▶ [AIM OF THE EXERCISE]: Please reproduce all of the lines below, word for word and in full.

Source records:
——

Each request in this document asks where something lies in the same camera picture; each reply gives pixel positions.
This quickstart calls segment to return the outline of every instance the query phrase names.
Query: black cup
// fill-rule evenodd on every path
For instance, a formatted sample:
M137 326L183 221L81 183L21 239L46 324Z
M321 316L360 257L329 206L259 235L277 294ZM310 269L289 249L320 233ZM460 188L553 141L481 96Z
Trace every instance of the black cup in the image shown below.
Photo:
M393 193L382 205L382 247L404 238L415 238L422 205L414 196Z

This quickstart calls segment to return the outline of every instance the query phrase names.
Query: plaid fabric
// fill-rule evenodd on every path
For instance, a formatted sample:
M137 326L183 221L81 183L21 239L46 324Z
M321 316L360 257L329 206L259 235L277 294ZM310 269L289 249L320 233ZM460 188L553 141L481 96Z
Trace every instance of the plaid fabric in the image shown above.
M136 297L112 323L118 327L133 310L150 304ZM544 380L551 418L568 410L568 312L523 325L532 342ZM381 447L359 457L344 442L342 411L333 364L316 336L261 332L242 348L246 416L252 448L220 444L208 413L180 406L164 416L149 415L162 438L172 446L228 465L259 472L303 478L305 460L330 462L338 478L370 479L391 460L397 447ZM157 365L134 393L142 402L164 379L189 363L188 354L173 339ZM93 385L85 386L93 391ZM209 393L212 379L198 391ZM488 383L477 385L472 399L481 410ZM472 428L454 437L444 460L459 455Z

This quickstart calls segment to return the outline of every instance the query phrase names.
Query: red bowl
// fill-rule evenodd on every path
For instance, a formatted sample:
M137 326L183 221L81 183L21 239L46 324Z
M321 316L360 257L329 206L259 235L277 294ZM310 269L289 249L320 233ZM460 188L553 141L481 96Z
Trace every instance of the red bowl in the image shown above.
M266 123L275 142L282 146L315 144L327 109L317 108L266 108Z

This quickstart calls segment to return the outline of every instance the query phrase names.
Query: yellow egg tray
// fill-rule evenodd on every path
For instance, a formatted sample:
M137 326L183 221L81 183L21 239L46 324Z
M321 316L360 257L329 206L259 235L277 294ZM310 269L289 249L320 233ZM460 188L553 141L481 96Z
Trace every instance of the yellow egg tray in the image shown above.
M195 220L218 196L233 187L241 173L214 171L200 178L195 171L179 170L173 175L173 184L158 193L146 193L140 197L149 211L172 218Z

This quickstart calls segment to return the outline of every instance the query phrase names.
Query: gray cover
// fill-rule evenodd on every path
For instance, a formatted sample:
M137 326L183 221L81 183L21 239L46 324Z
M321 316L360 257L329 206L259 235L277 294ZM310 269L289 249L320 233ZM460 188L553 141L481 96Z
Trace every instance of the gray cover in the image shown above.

——

▶ [EXERCISE RESULT]:
Each request in this document asks where something lies in the same camera picture; each reply gives pixel positions.
This quickstart calls segment to return the outline of every instance the query phrase names.
Query: black cup
// fill-rule evenodd on every path
For instance, a formatted sample:
M137 326L183 221L81 183L21 239L46 324Z
M321 316L360 257L329 206L259 235L277 294ZM310 269L289 249L320 233ZM460 188L553 141L481 96Z
Trace every instance of the black cup in the image shown below.
Photo:
M393 193L382 205L382 247L404 238L415 238L422 205L414 196Z

This quickstart calls segment to return the outline of every instance the query phrase names.
Query: plaid fabric
// fill-rule evenodd on every path
For instance, a formatted sample:
M137 326L183 221L81 183L21 239L46 324Z
M321 316L360 257L329 206L259 235L277 294ZM310 269L289 249L320 233ZM460 188L553 141L481 96Z
Trace every instance of the plaid fabric in the image shown above.
M136 297L112 323L118 327L133 310L150 304ZM544 380L551 418L568 410L568 312L523 325L532 342ZM381 447L359 457L344 442L342 411L333 364L316 336L261 332L242 348L246 416L252 448L220 444L208 413L180 406L164 416L149 415L162 438L172 446L228 465L259 472L303 478L305 460L330 462L338 478L370 479L391 460L397 447ZM157 365L134 393L142 402L164 379L189 363L188 354L173 339ZM93 385L85 386L93 391ZM209 393L212 379L198 391ZM488 383L477 385L472 399L481 410ZM472 428L454 437L444 460L459 455Z

This quickstart calls segment to return the outline of every instance the query phrase names.
Query: red bowl
// fill-rule evenodd on every path
For instance, a formatted sample:
M137 326L183 221L81 183L21 239L46 324Z
M321 316L360 257L329 206L259 235L277 294ZM310 269L289 249L320 233ZM460 188L553 141L481 96Z
Trace every instance of the red bowl in the image shown above.
M266 123L275 142L282 146L315 144L327 109L317 108L266 108Z

This quickstart calls segment to return the outline of every instance the query phrase names.
Query: yellow egg tray
// fill-rule evenodd on every path
For instance, a formatted sample:
M137 326L183 221L81 183L21 239L46 324Z
M321 316L360 257L329 206L259 235L277 294ZM310 269L289 249L320 233ZM460 188L553 141L481 96Z
Trace every instance of the yellow egg tray in the image shown above.
M195 220L218 196L233 187L241 173L214 171L200 178L195 171L179 170L173 175L173 184L158 193L146 193L140 197L149 211L172 218Z

This quickstart calls segment to return the outline of every instance the query phrase names.
Query: gray cover
// fill-rule evenodd on every path
For instance, a formatted sample:
M137 326L183 221L81 183L21 239L46 324Z
M321 316L360 257L329 206L259 235L277 294ZM310 269L289 249L320 233ZM460 188L553 141L481 96Z
Trace every instance of the gray cover in the image shown above.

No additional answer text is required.